Well, crap. I’d wanted some exorcism practice away from Dreyfuss’ prying eyes, and there it was. I tried to remember if I’d promised Dreyfuss one way or the other that I’d be in today. He must’ve know that I’d called in to the Fifth. “Okay Zig, I’ll, uh….” What equipment did I need for an exorcism? “I’ll be there.”
I could stop by Crash’s store, but between getting on and off the expressway, explaining to him what I was trying to do, looking around for Miss Mattie, and fending off his friskiness, it would add another half hour to my trip. At least.
Instead, I swung by a convenience store that was between the exit ramp and the hospital. Their selection of herbs and spices was lousy. Then again, what did I expect them to have in stock? Rue? Mugwort? I thought back to the botched exam where I’d recommended scattering flour for protection. Black pepper—that was supposed to be good stuff. And salt. They had both of those, in a couple of cardboard tubes printed with onions, tomatoes and lettuce, one with an S and another a P, shrinkwrapped together. I was about to leave with my salt and pepper when I spotted a shaker of cinnamon sugar. Plain cinnamon would have been better. But I doubted that a little extra sugar would stop it from working.
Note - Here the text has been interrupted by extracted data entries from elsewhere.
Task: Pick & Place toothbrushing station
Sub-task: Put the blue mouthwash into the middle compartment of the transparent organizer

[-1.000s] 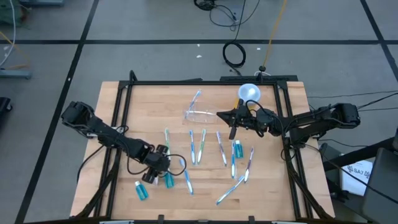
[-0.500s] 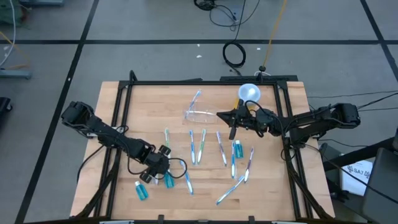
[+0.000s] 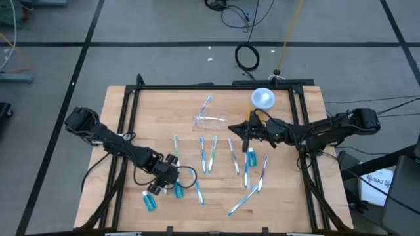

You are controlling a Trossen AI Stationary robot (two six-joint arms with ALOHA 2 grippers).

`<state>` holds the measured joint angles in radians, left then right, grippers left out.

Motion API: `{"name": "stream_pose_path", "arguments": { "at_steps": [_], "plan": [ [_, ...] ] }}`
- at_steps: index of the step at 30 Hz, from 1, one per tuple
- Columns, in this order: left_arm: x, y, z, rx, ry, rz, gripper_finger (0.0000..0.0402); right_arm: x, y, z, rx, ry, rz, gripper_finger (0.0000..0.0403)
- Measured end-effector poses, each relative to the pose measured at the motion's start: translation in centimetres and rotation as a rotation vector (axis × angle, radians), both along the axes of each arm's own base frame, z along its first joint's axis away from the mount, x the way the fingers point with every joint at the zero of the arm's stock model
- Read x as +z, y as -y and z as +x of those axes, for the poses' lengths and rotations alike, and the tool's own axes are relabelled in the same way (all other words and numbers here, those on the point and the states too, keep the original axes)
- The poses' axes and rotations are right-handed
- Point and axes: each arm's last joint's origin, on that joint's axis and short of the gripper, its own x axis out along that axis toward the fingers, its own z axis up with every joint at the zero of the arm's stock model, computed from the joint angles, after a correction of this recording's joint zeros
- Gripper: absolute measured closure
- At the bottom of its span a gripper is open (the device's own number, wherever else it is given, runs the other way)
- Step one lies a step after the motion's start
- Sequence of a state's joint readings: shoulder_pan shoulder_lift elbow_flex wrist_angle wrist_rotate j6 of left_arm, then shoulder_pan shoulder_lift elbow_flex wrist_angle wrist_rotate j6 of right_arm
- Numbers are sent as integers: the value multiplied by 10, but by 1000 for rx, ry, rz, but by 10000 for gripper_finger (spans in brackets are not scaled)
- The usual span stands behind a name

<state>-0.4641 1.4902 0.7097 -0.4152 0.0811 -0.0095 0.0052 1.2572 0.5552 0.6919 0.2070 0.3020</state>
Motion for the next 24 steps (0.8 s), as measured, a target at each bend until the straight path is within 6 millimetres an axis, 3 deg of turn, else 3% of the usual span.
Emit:
{"name": "stream_pose_path", "arguments": {
  "at_steps": [8,14,24],
  "plan": [
    [0,9,-5,110,-39,-46,222,1,-23,-1,87,12,27,399],
    [0,15,-8,95,-41,-48,222,1,-32,-1,125,18,28,399],
    [0,22,-13,141,9,23,222,1,-37,-2,141,14,-1,399]
  ]
}}
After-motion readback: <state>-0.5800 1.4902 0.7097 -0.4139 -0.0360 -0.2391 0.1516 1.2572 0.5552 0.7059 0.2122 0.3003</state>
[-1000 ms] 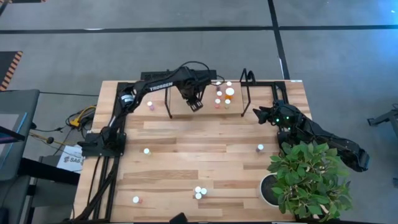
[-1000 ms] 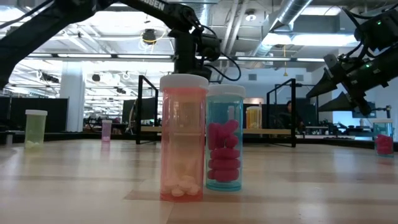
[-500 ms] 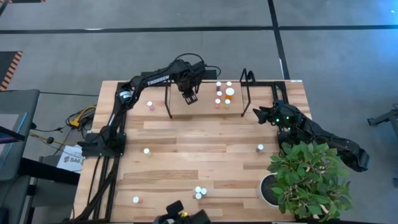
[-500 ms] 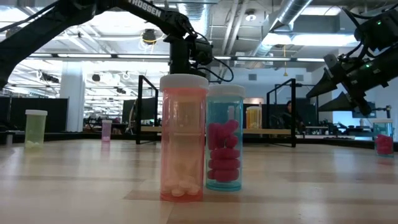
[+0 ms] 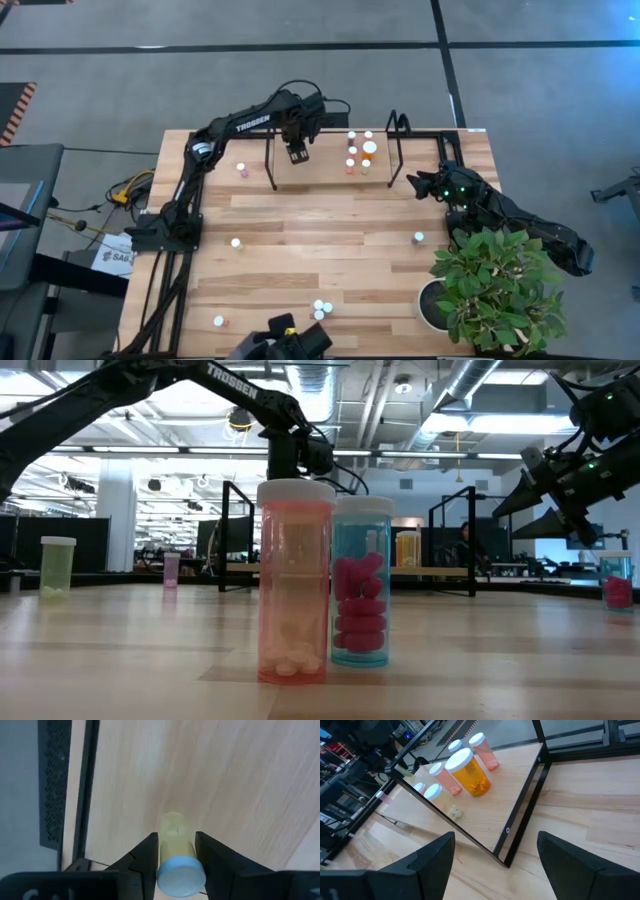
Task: Pick and place medicine bottles onto shelf by color
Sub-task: Put the yellow pill bottle on the shelf
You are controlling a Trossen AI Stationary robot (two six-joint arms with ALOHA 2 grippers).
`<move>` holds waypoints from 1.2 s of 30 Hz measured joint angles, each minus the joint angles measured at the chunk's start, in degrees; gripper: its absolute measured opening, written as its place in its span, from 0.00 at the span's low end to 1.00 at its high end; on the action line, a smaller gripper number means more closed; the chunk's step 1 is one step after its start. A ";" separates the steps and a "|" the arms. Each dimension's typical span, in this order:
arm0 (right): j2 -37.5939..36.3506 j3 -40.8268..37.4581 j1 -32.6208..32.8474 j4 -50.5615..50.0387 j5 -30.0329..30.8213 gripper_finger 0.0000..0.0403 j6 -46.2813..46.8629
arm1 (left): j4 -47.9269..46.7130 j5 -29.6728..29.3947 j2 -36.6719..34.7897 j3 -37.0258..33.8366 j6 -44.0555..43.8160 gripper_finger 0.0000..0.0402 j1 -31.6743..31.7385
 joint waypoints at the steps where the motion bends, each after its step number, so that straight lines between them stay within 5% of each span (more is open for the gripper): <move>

I got to LaSalle before eleven. Patients inside two of the emergency partitions were trying to hack up their own lungs, but I suppose that gut-wrenching coughing is par for the course for snowy, damp Chicago springtime. I spotted Zigler before I saw Gillmore. Good. I thought that Gillmore liked me, more or less, even though I was a fifth level psych—but it freaked her out a little, too. And also, I was nosing around her emergency room and probably getting in the way, even though I supp
osedly knew what I was doing.
Zig he had been writing on his notepad. Or at least pretending to, so that he looked like he had something to do while he waited for me to show up. Probably actually writing. Maybe. “Good, you came.”
I scratched the back of my neck, which I realized was some kind of tell that advertised that I was nervous. I stuffed my hand in my pocket. “Yeah, sorry. I kind of have a lot going on.”
“What do you need me to do?”
Zigler’s role in this whole thing had never occurred to me. What did I need him to do? And more importantly, what could he do? He was a Stiff, just like Jacob—but did that mean he had the ability to put the kibosh on psychic phenomena, or was he just perfectly, absolutely average?
And if he was like Jacob, would he think I was nuts if I asked him to picture a remote viewer spying on me, and to change that bastard’s mental channel? I don’t think so. Zig took psychic stuff very seriously.
“Why don’t you run interference? That will buy me some time.”
Zigler nodded and planted himself beside the partition opening. I went in. The enclosure spooked me, but not because of the cold spot. It was the stainless steel table, the defibrillator in the corner, the rolling cart with drawers full of tongue depressors and syringes and latex gloves. I hated that shit. I would always hate that shit.
I pulled three bottles of spices out of my overcoat pocket. I set them on the exam table. Salt, pepper, cinnamon-sugar. I was glad Zigler was outside. I couldn’t imagine how anyone could look at my pathetic ritual supplies and not laugh, even Zigler.
I had no idea what to do, but I figured I wouldn’t make anything worse if I winged it. I took off my overcoat. There was nowhere to hang it, so I rolled it up and placed it on the exam table. I held out my hands and walked slowly up one side of the table, then back, then up the other. I thought I had felt a cold spot in back. I lingered there. Maybe—hard to tell.